Packing up the tangible evidence of my life has truly consumed me. As an avid collector who veers close to being a packrat, it has become a full-time job packing up my life belongings. And those of generations of my family.

The cultural clutter of the 20th century that has filled my pages and my art is now all boxed up, labeled, and categorized ready to go. The extent of my catalog of the past 90 years has been astounding, surprising even me.

A person who has devoted their interests to American consumerism, it now consumed me; literally.

Pack Up Your Troubles

House with picket fence

In the process of packing away a lifetime of belongings, I may have temporarily packed up my voice with it too.

Stored deep among the cacophony of cardboard boxes that now fill every nook and cranny of my large home is a boatload of feelings, thoughts, and observations to rival the massive amounts of “stuff” I have collected, accumulated, and inherited over my lifetime. They remain contained, as carefully wrapped in bubble wrap as Wedgewood fine bone china, until that time they are safely ready to be unpacked.

But some still burst out from time to time taking me on a roller coaster of feelings to rival the infamous Cyclone at Coney Island. My year of closing down my parents’ house, a few years ago has served well as training, a true boot camp for this experience. But now I am in the front lines and it is painfully lonely.

The Sounds of Silence

The sounds of exiting a long-lived in home are distinctive.

There is now that strange echo that permeates my house. The once dense art filled walls are bare but for the scuff marks and holes where once art and generations of framed family photos long-lived. There is nothing to buffer the feelings which are raw.

The sound is particular and one I had not heard in this space for close to 20 years when I first looked at these bare walls and envisioned a life here. All my family photos are gone from the entire wall they once graced, packed, and waiting for me. My family watched over me here and they now reside in boxes at this new home ready to welcome and transition me when I finally make the final full move.

The walls are bare even as my heart and my emotions are on overload.

The physical presence of my home has transitioned too, from a gracious home to one resembling a booby trap of mazes of boxes of all shapes and sizes.

My dog Stanley at first unfazed by this obstacle course that has become my house, he has adapted.

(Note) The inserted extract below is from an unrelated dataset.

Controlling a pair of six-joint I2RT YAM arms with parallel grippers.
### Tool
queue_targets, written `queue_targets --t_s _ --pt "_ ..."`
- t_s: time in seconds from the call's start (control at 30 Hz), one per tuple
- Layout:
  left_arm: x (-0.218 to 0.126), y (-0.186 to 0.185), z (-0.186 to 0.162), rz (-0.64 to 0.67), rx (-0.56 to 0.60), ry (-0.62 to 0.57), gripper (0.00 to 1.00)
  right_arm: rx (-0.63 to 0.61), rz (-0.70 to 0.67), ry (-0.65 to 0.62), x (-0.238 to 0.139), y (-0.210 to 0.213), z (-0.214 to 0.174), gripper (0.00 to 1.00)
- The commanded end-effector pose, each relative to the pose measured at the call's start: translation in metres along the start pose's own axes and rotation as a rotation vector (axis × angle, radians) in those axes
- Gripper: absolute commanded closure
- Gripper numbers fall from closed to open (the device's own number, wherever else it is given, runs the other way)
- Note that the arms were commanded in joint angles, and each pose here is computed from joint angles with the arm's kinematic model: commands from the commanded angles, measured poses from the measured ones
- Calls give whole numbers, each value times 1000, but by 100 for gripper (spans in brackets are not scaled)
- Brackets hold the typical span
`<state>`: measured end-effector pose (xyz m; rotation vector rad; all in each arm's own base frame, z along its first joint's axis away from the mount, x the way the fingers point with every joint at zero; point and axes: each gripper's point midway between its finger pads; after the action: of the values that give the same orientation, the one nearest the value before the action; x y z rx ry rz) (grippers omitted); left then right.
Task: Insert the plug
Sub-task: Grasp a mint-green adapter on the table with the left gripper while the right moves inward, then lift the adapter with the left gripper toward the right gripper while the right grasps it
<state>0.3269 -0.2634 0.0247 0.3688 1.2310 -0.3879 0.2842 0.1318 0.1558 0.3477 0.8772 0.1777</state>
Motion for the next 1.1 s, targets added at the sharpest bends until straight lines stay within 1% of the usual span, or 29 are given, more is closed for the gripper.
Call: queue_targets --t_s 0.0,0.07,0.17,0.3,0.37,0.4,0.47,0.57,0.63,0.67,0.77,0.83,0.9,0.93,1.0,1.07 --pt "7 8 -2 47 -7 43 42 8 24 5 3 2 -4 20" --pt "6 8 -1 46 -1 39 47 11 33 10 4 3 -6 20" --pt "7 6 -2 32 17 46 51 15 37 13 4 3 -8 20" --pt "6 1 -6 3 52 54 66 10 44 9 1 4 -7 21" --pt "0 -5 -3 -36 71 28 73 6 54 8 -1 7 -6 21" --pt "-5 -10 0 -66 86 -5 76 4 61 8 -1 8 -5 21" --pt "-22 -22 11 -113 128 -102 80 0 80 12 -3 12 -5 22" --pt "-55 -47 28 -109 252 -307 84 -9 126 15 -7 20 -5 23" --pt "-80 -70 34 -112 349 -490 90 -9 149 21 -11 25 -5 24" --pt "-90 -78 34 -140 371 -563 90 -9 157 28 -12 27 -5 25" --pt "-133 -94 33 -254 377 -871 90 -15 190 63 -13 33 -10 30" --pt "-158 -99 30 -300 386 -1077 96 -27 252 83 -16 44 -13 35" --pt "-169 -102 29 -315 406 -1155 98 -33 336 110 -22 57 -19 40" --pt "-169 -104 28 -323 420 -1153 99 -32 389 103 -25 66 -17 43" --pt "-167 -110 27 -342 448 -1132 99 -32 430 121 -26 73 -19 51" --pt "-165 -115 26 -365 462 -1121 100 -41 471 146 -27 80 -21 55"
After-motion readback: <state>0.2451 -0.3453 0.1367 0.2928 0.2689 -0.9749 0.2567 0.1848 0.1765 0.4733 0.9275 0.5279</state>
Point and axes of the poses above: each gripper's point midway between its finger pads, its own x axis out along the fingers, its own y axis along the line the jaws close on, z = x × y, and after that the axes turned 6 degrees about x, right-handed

But he knows something is up. His familiar patterns are disrupted.

Breaking Up is Hard to Do

For now, I have had to fall out of love with my beloved house.

It is the only way to depart emotionally intact. Having your home foreclosed is like leaving a lover who has broken up with you when you had no choice in the matter and were still painfully in love.

Especially when you are still desperately in love. For now, in order to let go, I focus on their negative traits.

Neglected by design, my well-tended garden is now in shambles, rivaling Gray Gardens. Once a glorious place to give full expression to my artist’s eye fueled by my OCD so that nary a weed dare grow between the hundreds of bricks of my patio now runs wild with weeds, plants, and debris, making an inviting all you can eat buffet for the birds and rabbits to feast on. Dishelved and shabby it has fallen on hard times, like all the residents of the house.

Leaving in the height of spring is a double-edged sword. Mother Nature continues with her timeline and the flowers, shrubs, and trees despite my neglect are victorious and bloom in all their glory.

Grateful that I live to see one more season of lilacs, it is bittersweet knowing I must leave them.

The rich heady scent of lilacs is wafting in through my open kitchen windows, filling the house with their indescribable perfume. I breathe deeply, appreciating the moment knowing it’s the last time I will have that same experience. The sense memory takes me back to 2002 when these multiple lilacs were planted at each entrance and window so I would fill my home if only for a few weeks with that magical smell. I’m a few weeks, I will have to leave here and leave my beloved lilacs I so tenderly cared for.

Surrounded by the roses blooming and the rhododendrons in full glorious bloom I am nostalgic. And sad. But grateful to have one more season of my flowers.

And there is always Trader Joe’s to fill my home with lilacs next spring

My multiple magenta rhododendron bushes are in their full blooming glory soaring to the second story of my house. And each season soar beyond my expectations

For nearly 2 decades they’ve been left alone, save for nourishing food, allowed to grow to full glorious expression and they burst with exuberance unhampered. So prolific and free they take my breath away and more importantly inspire.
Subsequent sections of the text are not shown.